Data below:
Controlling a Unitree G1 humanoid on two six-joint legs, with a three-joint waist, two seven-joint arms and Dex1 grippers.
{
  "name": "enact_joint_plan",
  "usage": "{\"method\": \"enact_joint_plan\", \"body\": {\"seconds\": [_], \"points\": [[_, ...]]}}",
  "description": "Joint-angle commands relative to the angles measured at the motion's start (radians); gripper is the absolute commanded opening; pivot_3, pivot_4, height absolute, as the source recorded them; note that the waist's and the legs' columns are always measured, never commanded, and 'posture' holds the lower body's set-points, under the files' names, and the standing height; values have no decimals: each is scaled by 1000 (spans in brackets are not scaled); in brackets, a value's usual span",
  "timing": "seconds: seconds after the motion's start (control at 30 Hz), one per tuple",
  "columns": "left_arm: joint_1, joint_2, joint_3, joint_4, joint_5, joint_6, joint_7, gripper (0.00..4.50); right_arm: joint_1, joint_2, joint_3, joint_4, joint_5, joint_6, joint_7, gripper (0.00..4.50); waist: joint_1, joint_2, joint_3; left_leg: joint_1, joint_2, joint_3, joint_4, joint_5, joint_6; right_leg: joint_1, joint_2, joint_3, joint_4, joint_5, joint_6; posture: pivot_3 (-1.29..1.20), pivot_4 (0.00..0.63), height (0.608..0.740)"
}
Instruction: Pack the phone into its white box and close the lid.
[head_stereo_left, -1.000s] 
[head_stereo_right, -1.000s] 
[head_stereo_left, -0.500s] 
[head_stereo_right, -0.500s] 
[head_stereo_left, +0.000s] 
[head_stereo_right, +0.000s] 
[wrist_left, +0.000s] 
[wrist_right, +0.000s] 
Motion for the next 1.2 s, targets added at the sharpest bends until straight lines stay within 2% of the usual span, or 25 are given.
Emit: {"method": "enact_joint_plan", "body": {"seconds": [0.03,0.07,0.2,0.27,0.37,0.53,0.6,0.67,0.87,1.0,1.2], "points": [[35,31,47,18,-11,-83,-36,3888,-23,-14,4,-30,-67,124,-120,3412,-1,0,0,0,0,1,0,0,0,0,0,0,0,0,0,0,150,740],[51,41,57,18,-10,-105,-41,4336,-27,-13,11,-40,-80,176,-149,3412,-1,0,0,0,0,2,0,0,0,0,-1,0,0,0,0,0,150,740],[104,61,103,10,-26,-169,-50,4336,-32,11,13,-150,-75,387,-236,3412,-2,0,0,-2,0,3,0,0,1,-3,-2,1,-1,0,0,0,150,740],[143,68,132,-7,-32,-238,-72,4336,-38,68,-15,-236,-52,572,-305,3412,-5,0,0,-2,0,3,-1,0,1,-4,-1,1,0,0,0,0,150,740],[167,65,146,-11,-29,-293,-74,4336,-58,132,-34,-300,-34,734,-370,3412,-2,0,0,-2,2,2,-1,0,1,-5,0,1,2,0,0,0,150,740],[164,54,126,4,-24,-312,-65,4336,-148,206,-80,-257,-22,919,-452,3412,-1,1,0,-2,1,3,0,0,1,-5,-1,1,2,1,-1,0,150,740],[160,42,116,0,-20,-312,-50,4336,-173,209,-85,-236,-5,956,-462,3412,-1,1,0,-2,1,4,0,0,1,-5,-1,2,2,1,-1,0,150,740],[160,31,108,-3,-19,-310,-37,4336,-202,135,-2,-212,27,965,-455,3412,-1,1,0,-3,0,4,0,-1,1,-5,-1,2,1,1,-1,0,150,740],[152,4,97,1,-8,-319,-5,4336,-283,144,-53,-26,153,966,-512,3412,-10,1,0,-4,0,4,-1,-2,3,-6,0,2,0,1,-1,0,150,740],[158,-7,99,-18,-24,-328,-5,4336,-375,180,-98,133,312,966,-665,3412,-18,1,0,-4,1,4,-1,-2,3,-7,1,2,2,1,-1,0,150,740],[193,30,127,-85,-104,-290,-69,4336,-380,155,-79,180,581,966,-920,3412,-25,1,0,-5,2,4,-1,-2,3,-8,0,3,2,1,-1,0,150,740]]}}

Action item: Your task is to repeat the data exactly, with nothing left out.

The completed task:
Controlling a Unitree G1 humanoid on two six-joint legs, with a three-joint waist, two seven-joint arms and Dex1 grippers.
{
  "name": "enact_joint_plan",
  "usage": "{\"method\": \"enact_joint_plan\", \"body\": {\"seconds\": [_], \"points\": [[_, ...]]}}",
  "description": "Joint-angle commands relative to the angles measured at the motion's start (radians); gripper is the absolute commanded opening; pivot_3, pivot_4, height absolute, as the source recorded them; note that the waist's and the legs' columns are always measured, never commanded, and 'posture' holds the lower body's set-points, under the files' names, and the standing height; values have no decimals: each is scaled by 1000 (spans in brackets are not scaled); in brackets, a value's usual span",
  "timing": "seconds: seconds after the motion's start (control at 30 Hz), one per tuple",
  "columns": "left_arm: joint_1, joint_2, joint_3, joint_4, joint_5, joint_6, joint_7, gripper (0.00..4.50); right_arm: joint_1, joint_2, joint_3, joint_4, joint_5, joint_6, joint_7, gripper (0.00..4.50); waist: joint_1, joint_2, joint_3; left_leg: joint_1, joint_2, joint_3, joint_4, joint_5, joint_6; right_leg: joint_1, joint_2, joint_3, joint_4, joint_5, joint_6; posture: pivot_3 (-1.29..1.20), pivot_4 (0.00..0.63), height (0.608..0.740)"
}
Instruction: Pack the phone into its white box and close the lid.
[head_stereo_left, -1.000s] 
[head_stereo_right, -1.000s] 
[head_stereo_left, -0.500s] 
[head_stereo_right, -0.500s] 
[head_stereo_left, +0.000s] 
[head_stereo_right, +0.000s] 
[wrist_left, +0.000s] 
[wrist_right, +0.000s] 
Motion for the next 1.2 s, targets added at the sharpest bends until straight lines stay within 2% of the usual span, or 25 are given.
Emit: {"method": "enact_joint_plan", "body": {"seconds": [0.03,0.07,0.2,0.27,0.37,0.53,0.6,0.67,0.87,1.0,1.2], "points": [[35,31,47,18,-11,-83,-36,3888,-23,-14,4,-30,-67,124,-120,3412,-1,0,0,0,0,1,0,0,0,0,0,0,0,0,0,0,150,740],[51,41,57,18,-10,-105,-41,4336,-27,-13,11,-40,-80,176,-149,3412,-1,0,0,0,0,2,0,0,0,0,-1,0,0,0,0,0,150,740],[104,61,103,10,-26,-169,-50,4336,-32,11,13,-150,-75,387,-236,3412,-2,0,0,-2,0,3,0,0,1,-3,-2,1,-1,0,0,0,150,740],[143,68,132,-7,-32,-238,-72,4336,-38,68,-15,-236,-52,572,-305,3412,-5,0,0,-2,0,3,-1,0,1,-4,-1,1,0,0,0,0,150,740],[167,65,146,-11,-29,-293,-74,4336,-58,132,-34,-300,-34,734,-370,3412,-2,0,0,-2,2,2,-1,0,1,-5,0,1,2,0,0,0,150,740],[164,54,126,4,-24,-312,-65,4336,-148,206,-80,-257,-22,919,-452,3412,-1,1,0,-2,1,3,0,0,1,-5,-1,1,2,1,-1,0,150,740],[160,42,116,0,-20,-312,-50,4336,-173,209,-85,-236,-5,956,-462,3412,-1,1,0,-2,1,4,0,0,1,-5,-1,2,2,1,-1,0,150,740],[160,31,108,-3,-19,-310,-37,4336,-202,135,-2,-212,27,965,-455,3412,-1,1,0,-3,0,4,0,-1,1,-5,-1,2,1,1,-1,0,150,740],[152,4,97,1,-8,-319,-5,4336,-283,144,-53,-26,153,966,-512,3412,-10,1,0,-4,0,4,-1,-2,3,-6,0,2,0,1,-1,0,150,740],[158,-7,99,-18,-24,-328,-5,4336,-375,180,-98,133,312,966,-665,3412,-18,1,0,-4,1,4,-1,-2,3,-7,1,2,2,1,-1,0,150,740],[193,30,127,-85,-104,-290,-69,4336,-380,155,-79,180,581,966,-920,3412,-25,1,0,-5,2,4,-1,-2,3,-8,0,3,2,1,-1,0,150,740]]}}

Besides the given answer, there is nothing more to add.